Stored data
——————————
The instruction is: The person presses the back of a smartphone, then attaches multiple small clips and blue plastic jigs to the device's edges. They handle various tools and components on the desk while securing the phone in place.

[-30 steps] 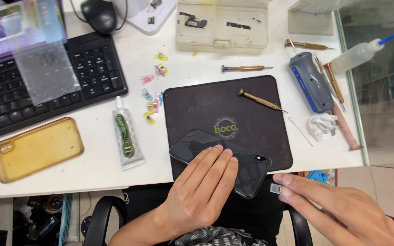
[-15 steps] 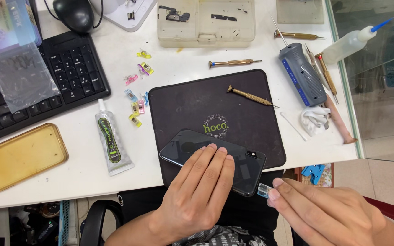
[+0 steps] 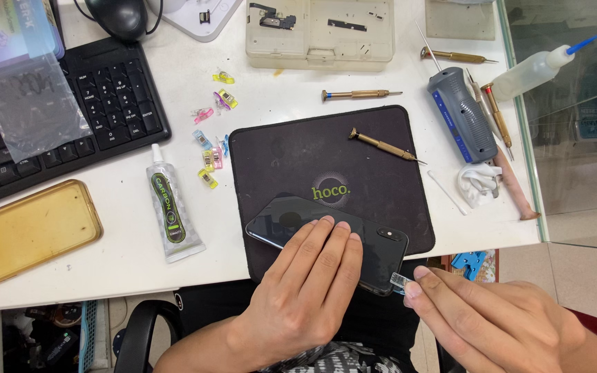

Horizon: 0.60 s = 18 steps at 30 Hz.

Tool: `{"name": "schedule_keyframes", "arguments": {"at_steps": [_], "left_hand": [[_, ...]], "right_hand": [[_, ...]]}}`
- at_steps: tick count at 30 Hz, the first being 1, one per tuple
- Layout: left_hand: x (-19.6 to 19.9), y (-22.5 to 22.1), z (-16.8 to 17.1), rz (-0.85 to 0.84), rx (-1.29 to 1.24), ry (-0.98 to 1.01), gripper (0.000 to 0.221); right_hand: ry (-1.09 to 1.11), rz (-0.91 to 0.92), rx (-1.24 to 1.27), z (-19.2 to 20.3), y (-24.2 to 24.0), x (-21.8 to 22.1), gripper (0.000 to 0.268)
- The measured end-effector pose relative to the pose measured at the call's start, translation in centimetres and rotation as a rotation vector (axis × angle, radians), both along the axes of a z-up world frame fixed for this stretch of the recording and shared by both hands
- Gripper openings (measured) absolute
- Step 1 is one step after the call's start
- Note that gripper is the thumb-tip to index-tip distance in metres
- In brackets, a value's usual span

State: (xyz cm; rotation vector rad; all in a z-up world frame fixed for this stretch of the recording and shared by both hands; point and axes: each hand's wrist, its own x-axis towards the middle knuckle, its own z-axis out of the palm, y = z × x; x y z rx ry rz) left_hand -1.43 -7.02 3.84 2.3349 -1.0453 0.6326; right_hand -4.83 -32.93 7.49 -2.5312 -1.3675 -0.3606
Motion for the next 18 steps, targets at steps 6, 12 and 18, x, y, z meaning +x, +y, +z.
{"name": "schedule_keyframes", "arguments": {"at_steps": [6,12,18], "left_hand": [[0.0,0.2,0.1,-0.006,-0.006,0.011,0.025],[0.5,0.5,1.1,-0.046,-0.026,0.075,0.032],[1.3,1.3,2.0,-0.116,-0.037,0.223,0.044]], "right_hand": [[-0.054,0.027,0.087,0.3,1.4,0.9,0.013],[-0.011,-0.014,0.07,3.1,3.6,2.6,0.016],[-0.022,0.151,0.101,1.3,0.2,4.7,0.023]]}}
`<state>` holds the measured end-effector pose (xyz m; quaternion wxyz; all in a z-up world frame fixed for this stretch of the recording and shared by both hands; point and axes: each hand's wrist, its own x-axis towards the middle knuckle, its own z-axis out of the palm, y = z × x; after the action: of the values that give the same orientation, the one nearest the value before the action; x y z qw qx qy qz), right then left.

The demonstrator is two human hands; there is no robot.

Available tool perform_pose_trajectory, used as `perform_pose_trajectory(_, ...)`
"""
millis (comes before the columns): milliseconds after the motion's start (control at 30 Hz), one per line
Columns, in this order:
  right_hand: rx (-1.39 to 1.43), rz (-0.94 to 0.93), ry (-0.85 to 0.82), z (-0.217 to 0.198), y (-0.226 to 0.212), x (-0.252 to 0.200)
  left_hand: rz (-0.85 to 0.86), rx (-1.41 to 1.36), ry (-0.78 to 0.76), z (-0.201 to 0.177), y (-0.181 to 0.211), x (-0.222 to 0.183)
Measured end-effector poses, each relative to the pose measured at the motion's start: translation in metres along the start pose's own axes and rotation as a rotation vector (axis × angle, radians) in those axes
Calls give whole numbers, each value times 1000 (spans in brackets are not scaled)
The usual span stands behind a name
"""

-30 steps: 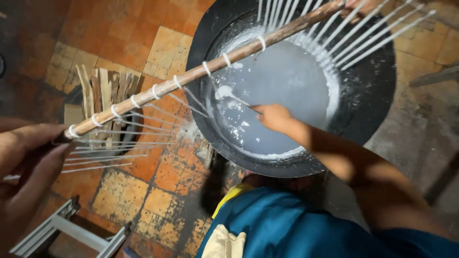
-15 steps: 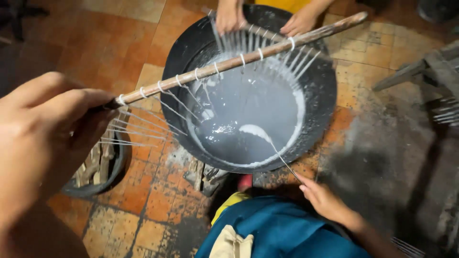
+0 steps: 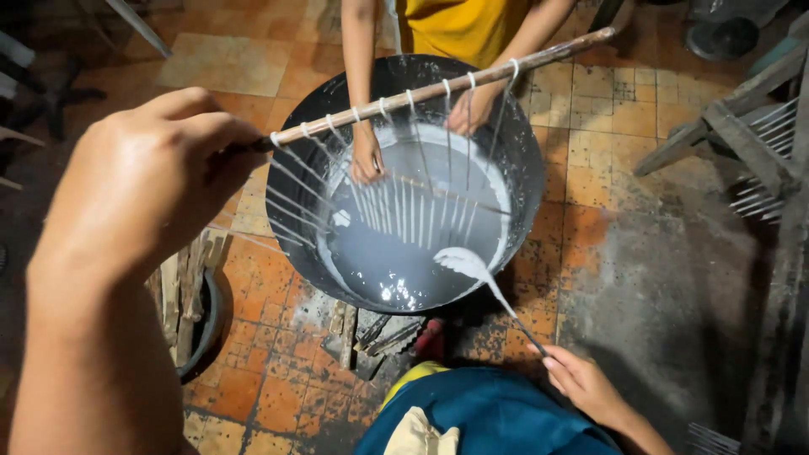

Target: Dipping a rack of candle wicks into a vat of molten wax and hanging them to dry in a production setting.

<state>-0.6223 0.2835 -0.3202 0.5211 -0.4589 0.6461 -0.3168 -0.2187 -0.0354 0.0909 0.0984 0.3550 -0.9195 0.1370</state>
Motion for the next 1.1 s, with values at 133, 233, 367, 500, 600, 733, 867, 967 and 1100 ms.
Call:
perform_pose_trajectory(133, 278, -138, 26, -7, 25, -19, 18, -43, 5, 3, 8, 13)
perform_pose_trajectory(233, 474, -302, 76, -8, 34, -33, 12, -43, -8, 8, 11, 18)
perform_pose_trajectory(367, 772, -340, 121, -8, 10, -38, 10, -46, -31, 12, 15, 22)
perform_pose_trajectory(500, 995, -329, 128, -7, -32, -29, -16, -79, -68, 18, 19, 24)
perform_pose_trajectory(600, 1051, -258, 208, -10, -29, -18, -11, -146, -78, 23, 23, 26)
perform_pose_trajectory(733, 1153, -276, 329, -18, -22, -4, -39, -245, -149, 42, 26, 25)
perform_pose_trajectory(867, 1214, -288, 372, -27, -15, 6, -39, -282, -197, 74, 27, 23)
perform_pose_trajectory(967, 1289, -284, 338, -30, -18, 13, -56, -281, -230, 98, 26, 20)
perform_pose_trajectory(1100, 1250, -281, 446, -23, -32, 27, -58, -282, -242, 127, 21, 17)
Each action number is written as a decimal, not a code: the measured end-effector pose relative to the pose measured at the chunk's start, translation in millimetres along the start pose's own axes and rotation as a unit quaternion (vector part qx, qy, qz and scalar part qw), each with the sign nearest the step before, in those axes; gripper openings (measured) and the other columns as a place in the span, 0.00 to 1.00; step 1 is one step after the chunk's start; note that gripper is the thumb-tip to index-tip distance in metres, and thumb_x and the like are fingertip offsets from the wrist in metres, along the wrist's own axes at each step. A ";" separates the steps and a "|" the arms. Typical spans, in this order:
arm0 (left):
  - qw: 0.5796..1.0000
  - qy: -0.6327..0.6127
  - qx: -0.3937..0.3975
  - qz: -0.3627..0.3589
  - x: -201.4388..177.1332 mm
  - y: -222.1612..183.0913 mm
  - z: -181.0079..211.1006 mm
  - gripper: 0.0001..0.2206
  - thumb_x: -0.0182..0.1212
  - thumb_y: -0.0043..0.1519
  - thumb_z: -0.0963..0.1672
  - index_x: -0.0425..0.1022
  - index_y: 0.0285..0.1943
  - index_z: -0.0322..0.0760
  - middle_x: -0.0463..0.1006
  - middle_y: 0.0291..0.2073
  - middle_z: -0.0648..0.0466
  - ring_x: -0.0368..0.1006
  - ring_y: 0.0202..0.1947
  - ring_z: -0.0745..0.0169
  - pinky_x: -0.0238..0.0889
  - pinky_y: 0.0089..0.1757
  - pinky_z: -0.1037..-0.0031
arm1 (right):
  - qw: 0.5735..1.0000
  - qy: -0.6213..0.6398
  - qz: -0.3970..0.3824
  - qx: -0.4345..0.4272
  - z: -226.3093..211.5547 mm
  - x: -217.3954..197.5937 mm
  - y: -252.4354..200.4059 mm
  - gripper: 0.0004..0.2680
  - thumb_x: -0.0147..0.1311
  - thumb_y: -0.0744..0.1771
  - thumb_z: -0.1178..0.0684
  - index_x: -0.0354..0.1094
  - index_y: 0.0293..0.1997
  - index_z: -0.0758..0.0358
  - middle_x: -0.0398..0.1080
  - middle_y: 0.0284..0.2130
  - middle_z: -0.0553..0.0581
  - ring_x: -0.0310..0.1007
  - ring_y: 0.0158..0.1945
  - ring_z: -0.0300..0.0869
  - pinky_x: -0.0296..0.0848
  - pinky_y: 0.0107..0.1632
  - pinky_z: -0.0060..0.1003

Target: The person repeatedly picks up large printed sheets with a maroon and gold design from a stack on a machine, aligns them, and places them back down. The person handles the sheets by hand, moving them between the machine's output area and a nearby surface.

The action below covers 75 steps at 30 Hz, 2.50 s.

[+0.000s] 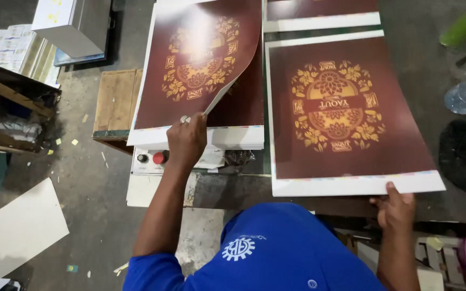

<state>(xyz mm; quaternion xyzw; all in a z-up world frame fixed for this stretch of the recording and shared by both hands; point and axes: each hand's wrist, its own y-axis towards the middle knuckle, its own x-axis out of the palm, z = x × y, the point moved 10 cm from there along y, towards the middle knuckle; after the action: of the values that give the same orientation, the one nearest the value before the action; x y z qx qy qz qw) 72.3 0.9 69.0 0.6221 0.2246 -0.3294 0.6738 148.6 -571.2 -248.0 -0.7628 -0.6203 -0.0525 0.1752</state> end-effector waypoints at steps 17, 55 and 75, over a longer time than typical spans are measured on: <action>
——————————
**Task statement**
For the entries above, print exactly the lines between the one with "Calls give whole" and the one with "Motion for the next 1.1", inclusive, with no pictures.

**Solution to this exercise**
Calls give whole numbers, each value times 1000 (spans in brackets are not scaled)
The usual span stands behind a name
"""

-30 steps: 
-15 steps: 
+0 steps: 

Target: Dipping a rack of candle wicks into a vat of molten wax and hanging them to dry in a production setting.

<state>-0.6223 0.2835 -0.3202 0.5211 -0.4589 0.6461 -0.3168 -0.2187 -0.0354 0.0909 0.0984 0.3550 -0.9195 0.1370</state>
Motion for the next 1.1 s, with values at 133, 233, 367, 500, 600, 733, 867, 967 and 1100 ms.

No further work remains on this exercise.